Mild hybrids generally feature a starter/alternator unit for engine start-stop capability, along with a small battery pack for power boosts and capturing energy from regenerative braking. The vehicles are not capable of running on electric power only and usually do not produce the same fuel savings as full hybrids.

“This collaboration will allow us to broaden our technological base in the area of future hybrid-drive systems for the premium class and will allow the two companies to pool their innovative resources,” says Klaus Draeger of BMW’s management board.

“The distinct identities of the different brands will not be affected, since the relevant technologies will be tailored to fit the specific character of the different vehicles.”

Both auto makers plan to market their respective systems within the next three years, DC says, declining to indicate which models are being targeted for hybridization.

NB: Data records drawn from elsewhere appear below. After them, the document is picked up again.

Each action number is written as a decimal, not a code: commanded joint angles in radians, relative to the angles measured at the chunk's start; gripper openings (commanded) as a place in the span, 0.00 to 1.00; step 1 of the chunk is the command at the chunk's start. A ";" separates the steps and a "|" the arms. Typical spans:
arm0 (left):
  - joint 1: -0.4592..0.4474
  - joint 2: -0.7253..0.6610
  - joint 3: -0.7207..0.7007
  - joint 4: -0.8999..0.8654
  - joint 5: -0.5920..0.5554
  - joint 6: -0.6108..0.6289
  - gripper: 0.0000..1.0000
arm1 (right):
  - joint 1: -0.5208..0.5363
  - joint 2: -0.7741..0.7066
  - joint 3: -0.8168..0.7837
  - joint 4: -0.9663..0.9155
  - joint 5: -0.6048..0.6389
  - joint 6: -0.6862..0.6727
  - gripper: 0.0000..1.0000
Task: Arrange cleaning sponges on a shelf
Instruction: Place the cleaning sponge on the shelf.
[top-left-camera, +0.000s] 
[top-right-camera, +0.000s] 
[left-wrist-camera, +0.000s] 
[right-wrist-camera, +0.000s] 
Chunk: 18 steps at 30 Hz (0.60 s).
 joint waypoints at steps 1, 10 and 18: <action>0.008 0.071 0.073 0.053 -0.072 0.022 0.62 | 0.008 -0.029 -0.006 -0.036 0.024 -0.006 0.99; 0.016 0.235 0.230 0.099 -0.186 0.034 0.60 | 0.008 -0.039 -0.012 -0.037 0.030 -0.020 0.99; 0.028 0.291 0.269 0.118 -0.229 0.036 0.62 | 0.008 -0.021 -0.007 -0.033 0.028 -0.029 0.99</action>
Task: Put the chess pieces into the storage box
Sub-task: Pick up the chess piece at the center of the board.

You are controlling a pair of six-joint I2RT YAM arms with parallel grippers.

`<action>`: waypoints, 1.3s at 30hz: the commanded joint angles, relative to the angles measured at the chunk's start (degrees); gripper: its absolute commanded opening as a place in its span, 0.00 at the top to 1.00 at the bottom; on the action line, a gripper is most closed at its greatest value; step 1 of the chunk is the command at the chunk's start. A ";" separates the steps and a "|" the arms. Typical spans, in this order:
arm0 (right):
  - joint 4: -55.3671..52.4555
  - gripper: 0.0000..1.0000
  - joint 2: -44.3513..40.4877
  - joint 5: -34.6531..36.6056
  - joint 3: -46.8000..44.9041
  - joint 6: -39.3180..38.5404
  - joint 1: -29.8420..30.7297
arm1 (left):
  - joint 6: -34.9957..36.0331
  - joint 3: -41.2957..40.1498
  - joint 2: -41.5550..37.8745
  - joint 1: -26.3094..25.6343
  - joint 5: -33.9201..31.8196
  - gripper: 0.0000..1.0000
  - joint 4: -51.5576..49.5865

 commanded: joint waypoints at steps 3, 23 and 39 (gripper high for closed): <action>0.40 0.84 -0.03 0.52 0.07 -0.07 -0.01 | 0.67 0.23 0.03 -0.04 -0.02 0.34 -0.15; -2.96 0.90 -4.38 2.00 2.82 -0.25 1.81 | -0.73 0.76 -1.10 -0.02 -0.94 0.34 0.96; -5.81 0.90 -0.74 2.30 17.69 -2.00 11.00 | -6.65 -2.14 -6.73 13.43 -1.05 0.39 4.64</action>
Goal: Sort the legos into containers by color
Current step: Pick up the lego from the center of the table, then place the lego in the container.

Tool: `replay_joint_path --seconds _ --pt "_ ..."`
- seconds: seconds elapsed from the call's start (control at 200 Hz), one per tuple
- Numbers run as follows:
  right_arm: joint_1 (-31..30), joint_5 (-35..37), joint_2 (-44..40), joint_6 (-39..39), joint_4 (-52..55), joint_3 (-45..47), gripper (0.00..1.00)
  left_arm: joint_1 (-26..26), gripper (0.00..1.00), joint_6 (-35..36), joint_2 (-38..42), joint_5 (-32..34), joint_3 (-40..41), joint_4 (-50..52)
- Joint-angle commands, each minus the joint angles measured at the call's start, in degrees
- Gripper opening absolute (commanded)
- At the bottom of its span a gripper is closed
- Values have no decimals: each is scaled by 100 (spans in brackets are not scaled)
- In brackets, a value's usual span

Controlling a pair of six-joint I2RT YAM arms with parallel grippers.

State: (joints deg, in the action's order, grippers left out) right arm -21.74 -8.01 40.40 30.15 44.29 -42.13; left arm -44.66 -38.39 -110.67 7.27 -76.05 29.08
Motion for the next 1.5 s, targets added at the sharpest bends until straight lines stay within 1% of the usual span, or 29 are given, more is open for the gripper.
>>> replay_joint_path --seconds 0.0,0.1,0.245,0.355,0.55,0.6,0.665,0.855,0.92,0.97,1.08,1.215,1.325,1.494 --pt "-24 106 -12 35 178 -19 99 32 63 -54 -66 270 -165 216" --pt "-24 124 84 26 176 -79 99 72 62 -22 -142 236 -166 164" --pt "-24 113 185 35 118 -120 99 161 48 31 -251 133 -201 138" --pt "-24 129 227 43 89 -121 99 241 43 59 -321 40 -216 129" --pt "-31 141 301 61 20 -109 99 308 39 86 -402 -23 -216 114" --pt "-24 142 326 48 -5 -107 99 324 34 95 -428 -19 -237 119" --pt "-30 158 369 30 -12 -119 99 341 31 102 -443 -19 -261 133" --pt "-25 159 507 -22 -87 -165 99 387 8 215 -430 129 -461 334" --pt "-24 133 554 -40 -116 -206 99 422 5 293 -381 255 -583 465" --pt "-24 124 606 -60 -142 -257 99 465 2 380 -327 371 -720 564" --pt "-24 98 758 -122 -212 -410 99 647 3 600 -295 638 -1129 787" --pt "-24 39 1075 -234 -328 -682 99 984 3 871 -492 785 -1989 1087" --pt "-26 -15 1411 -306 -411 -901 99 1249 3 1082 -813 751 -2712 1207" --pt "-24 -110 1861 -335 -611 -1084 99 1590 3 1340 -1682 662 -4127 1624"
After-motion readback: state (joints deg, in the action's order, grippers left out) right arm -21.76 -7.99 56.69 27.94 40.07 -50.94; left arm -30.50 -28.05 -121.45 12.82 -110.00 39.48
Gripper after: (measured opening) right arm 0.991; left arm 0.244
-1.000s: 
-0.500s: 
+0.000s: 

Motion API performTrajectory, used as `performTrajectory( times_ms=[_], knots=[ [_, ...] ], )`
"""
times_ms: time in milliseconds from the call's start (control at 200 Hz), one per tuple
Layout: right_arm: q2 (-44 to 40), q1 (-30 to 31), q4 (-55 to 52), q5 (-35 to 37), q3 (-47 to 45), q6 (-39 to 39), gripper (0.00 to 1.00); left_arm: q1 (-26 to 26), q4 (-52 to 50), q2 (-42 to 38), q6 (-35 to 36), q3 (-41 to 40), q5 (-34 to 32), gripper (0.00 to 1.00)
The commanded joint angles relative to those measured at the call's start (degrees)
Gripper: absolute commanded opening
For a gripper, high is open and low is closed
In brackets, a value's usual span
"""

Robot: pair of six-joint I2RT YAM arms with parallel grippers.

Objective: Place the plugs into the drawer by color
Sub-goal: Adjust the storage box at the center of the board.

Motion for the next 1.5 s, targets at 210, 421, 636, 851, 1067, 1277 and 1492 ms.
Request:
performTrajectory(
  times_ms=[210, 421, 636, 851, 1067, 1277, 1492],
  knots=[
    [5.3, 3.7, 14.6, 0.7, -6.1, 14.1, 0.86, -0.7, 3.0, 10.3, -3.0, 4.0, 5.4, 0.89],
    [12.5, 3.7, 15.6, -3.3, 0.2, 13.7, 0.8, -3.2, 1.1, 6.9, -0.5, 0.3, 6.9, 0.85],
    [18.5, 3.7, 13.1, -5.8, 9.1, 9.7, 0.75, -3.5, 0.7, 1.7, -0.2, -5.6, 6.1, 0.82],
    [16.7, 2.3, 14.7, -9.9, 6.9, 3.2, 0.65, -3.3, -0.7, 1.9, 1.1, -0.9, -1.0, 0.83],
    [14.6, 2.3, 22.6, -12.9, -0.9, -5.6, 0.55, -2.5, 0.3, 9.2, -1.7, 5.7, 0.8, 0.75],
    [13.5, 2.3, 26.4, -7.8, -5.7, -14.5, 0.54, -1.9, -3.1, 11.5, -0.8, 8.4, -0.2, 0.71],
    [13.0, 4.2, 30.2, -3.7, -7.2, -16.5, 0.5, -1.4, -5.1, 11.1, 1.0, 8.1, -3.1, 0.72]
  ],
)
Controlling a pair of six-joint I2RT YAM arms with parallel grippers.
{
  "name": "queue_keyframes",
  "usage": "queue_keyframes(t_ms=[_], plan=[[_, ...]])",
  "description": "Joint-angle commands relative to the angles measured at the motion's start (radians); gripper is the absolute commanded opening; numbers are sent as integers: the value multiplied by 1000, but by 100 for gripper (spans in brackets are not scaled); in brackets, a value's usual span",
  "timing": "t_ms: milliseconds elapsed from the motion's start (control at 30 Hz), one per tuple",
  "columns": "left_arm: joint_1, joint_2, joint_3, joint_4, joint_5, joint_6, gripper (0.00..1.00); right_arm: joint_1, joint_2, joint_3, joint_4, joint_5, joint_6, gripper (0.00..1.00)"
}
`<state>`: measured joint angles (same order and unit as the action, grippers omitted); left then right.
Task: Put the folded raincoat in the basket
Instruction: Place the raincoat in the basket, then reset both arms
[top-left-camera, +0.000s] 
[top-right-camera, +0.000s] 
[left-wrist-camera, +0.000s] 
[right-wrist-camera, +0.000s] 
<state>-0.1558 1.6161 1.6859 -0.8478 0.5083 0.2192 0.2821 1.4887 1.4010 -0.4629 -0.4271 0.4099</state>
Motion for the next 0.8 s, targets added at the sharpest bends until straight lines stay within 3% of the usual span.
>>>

The project will complement the work accomplished through the auto makers’ 3-way alliance with General Motors Corp. for the development of Two-Mode full-hybrid systems and advanced batteries.

GM and DC’s Chrysler Group already have announced several applications for their full-hybrid systems, such as fullsize trucks and SUVs.

And twice in the last two months, Chrysler President and CEO Tom LaSorda has hinted at future hybrid programs, one of which involves mild-hybrid technology.

But BMW and Mercedes-Benz have been mum on what they planned to do with their part of the technology.

Gasoline powertrains initially will be targeted by BMW under the new agreement due to the potential for greater fuel savings over diesels, Reuters reports, but the auto maker plans to look at the feasibility of both gasoline and diesel hybrids in the future.